The eligibility requirements of a Chapter 13 bankruptcy are covered in detail in Chapter 13 Bankruptcy: Keep Your Property & Repay Your Debts Over Time.
Commencing a Chapter 13 Bankruptcy
Before filing a Chapter 13 bankruptcy, you must attend credit counseling from an agency approved by the United States Trustee’s office. These agencies are allowed to charge a fee for their services. But, if you can’t afford to pay the fee, they have to supply cut rate counseling and, in a few situations, free counseling.
The Chapter 13 Repayment Plan
The most pivotal part of your Chapter 13 bankruptcy paperwork is your repayment plan. It traces in detail how much money you’ll devote to every one of your debts. There’s no standard form for the plan. But, most all courts supply their own forms. To learn more about Chapter 13 Bankruptcy repayment plans, read Chapter 13 Bankruptcy: Keep Your Property & Repay Your Debts Over Time.
How Much Will You Be Required to Pay
Your Chapter 13 plan must pay off particular debts fully. These debts are called “priority debts” because they’re regarded important enough to jump to the forefront of the bankruptcy repayment line. Priority debts include child support and alimony, wages you owe to employees, and certain tax duties. In addition, your plan must include your regular payments on secured debts.
The plan must show that any income you have remaining after getting to these essential payments will go to paying your unsecured debts. You don’t have to pay these unsecured debts fully. You merely have to establish that you’re applying any unconsumed income towards their repayment.

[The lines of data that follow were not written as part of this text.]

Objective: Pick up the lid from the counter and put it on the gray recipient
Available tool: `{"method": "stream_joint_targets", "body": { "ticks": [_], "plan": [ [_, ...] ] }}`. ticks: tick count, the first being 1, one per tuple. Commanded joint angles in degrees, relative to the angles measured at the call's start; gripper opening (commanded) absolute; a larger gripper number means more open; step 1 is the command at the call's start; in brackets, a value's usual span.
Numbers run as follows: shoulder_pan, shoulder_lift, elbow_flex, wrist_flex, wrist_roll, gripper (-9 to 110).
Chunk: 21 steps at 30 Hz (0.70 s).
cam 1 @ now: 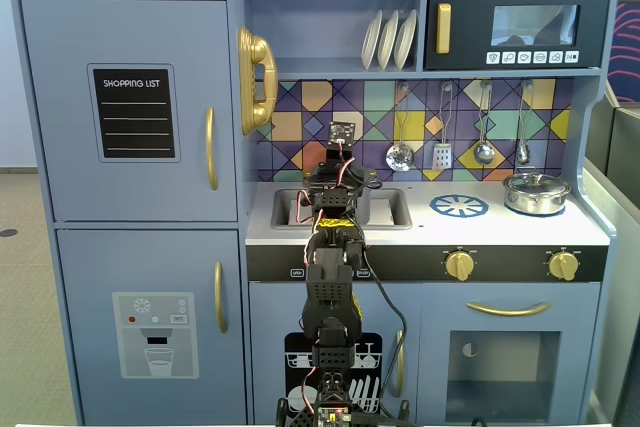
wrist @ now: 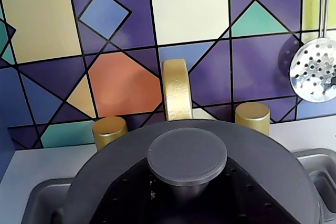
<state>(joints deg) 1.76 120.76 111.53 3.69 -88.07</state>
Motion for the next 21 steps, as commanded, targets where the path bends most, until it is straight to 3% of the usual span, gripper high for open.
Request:
{"method": "stream_joint_targets", "body": {
  "ticks": [1,6,12,17,21],
  "plan": [
    [0.53,4.13,-0.18,1.32,-1.41,0],
    [0.62,6.06,1.76,2.55,-2.20,0],
    [1.41,8.00,3.25,5.80,-2.72,27],
    [0.44,14.24,2.55,14.33,-1.85,26],
    [-0.62,24.08,0.97,32.87,-1.32,16]
  ]
}}
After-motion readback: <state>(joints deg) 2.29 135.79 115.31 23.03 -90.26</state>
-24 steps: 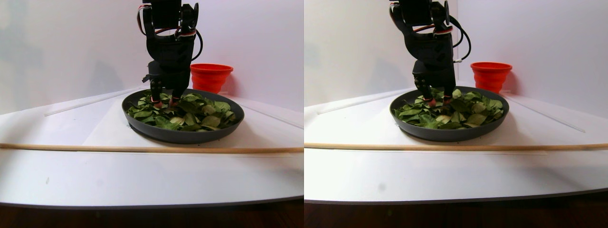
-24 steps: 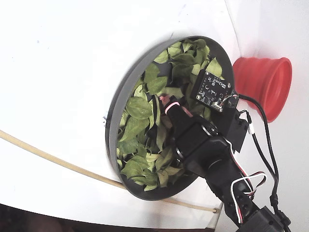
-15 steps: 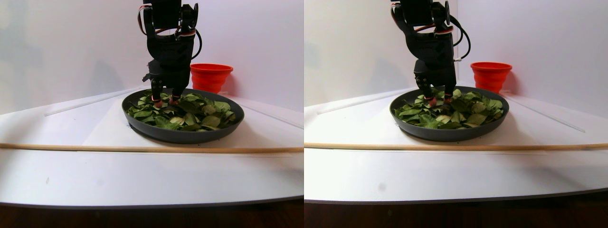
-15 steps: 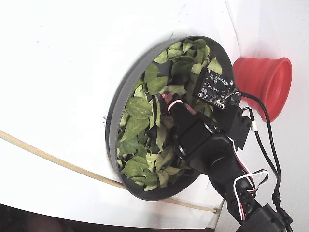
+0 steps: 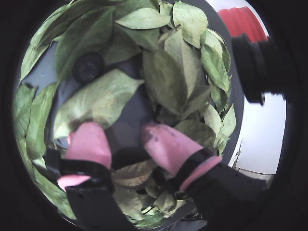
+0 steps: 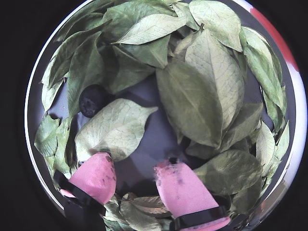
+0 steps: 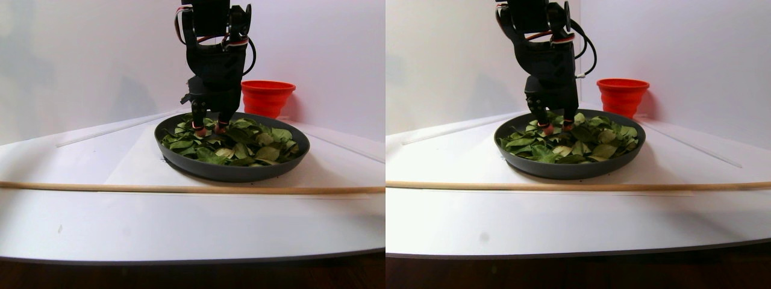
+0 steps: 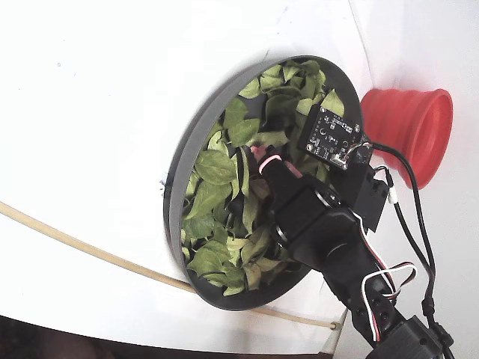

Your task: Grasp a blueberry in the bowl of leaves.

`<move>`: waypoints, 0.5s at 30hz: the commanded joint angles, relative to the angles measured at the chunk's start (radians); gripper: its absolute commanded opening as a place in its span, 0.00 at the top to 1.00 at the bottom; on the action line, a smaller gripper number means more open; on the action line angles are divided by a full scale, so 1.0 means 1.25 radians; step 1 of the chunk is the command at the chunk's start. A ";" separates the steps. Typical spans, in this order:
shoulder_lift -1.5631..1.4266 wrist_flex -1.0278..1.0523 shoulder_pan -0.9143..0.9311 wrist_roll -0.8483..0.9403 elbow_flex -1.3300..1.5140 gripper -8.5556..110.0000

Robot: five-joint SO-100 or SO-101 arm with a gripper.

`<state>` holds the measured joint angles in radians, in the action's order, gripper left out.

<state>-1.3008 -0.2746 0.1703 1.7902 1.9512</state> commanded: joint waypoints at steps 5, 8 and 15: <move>-0.063 0.015 -0.002 0.005 -0.031 0.80; -0.079 0.022 -0.005 0.005 -0.026 0.80; -0.113 0.039 -0.015 0.005 -0.025 0.80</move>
<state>-1.3100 -0.2270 0.1549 1.7902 1.9497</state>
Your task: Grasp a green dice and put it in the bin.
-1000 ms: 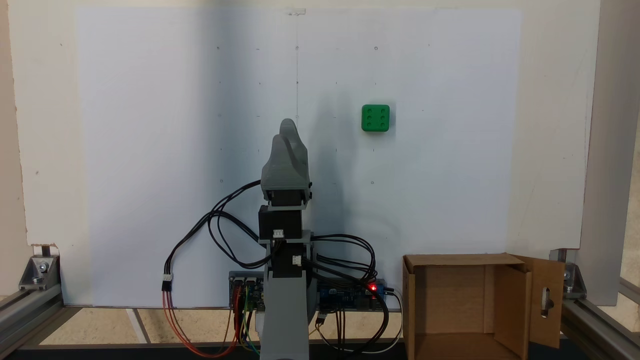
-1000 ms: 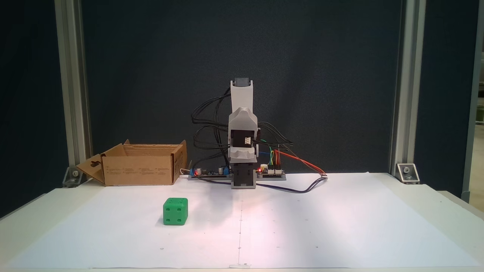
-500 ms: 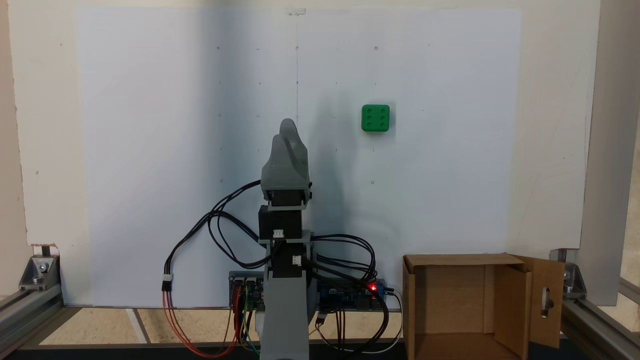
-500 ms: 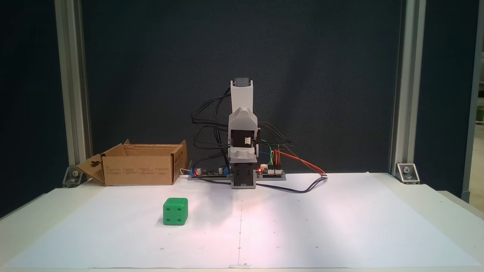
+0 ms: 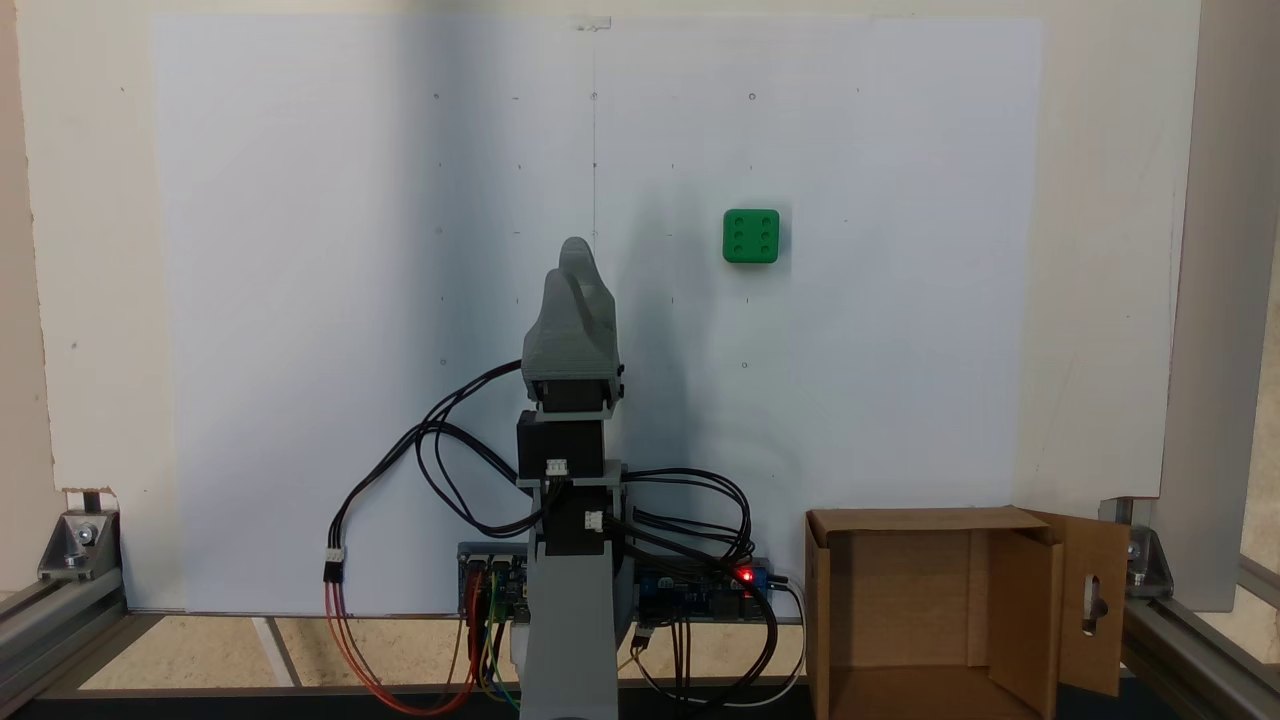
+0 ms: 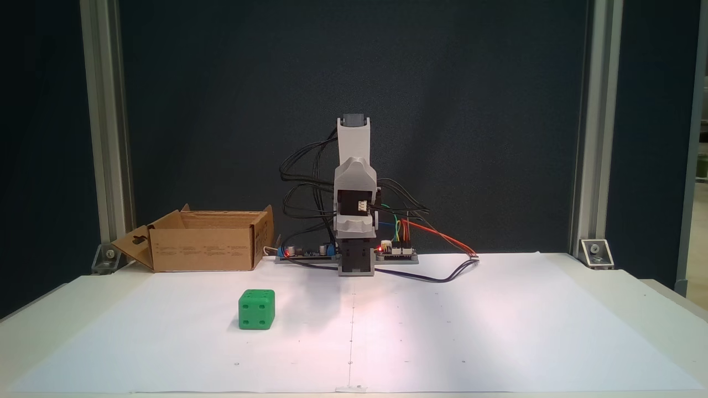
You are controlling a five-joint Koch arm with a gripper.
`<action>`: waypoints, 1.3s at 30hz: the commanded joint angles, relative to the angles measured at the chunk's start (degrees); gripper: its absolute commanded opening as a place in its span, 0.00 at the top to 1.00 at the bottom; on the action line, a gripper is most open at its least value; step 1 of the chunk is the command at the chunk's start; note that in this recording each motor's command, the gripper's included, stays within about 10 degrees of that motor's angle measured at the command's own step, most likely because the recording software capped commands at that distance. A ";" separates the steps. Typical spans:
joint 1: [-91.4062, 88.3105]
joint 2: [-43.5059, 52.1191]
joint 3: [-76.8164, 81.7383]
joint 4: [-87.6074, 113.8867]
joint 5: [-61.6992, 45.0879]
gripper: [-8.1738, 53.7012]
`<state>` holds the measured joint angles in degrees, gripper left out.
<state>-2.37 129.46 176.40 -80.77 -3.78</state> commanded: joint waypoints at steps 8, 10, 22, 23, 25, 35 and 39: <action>0.00 6.15 2.72 0.00 -2.55 0.17; 0.00 6.06 2.72 0.26 -2.55 0.17; -0.44 6.15 -3.60 13.62 -2.46 0.17; -0.44 6.15 -5.36 17.31 -2.46 0.17; -0.35 6.15 -10.20 25.82 -2.46 0.17; 5.80 6.24 -31.29 64.84 -2.46 0.16; 7.47 6.15 -42.10 80.14 -1.93 0.17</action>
<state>4.22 129.46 138.78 -5.89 -3.78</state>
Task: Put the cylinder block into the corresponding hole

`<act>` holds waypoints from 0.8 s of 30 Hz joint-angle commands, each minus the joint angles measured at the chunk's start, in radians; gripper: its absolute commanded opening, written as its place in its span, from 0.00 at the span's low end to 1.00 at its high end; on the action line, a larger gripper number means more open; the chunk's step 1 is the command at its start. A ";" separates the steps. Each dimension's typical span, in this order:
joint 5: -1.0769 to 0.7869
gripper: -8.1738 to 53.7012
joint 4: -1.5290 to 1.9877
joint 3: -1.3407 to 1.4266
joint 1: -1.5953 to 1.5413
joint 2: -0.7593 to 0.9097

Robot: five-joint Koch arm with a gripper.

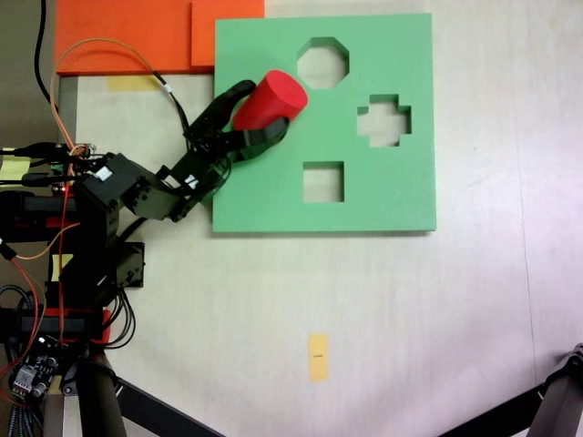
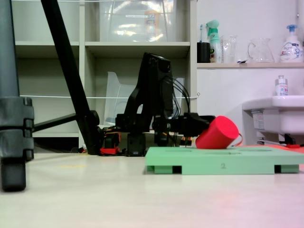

How Long Is Your Repayment Plan
The length of your repayment plan turns on how much you earn and how much you owe. If your standard monthly income during the six months before the date you filed for bankruptcy is greater than the normal income for your state, you’ll want to tender a five-year plan. If your income is smaller than the normal, you may offer a three-year plan.
Regardless of how much you bring in, your plan stops when you repay all of your debts in full, even if you’ve not reached the three- or five-year mark.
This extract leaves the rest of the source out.